Miracle of miracles I conquered Woolies (and probably infected everyone there) (this is why you wash your fruit peeps!) and lugged my stuff home. On some weird, disease ridden impulse I had bought a bag of puffed corn (I know... What? and Why?) and after I had put everything else away I was left staring at this huge bag of puffed corn on the bench without a clue of what to do with it. So I opened it and started eating it. Manically. I just couldn't stop! I had to have this puffed corn! I was cramming it in my mouth without any real reason or purpose and then in a sudden moment of clarity I looked down at my two fists full of puffed corn and thought to myself. I reeeeeally need to just go back to bed. My body was just too weak, hot and heavy to protest with my brain, so although I had this inexplicable urge to eat all the puffed corn in the world, instead I tucked myself back into bed and fell asleep.
LIFE LESSON 5: PUFFED CORN.

I woke up at midday, feeling only mildly better, but somehow convinced myself that I'd feel MUCH better if I went to the library, found myself some wifi and contacted the rest of civilisation. I was still pretty convinced that my low mood was on account of being so isolated and so many crazy events happening.
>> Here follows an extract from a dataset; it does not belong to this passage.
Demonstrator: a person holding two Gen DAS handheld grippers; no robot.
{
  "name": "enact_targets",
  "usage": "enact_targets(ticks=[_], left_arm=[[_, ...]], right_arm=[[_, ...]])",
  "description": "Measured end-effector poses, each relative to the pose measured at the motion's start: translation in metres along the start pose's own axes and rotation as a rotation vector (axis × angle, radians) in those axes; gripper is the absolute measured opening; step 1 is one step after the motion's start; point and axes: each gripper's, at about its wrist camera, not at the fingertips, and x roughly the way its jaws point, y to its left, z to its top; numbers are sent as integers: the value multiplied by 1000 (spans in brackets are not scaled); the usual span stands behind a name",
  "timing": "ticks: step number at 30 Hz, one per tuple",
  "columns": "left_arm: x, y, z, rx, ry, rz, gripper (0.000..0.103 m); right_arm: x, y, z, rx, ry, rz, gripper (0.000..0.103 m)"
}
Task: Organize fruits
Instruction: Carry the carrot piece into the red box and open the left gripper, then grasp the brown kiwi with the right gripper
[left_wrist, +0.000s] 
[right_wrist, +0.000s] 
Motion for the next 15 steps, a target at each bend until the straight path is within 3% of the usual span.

I was also pretty disappointed in myself for my poor observation skills regarding the bus and my uni timetable (but not my health for some reason?) and so I packed my work clothes in my bag, intending to be re-immersed in the world of facebook for some considerable hours and didn't want to have to walk back to my house to get changed if that was the case. I thought that was an AWESOME decision and that I was really turning myself around. Until I closed the apartment door behind me and realised in the split second after the condemning BANG that I had left my keys inside and locked myself out.

Anyway. This has already been a long story so I'll try to cut it short now.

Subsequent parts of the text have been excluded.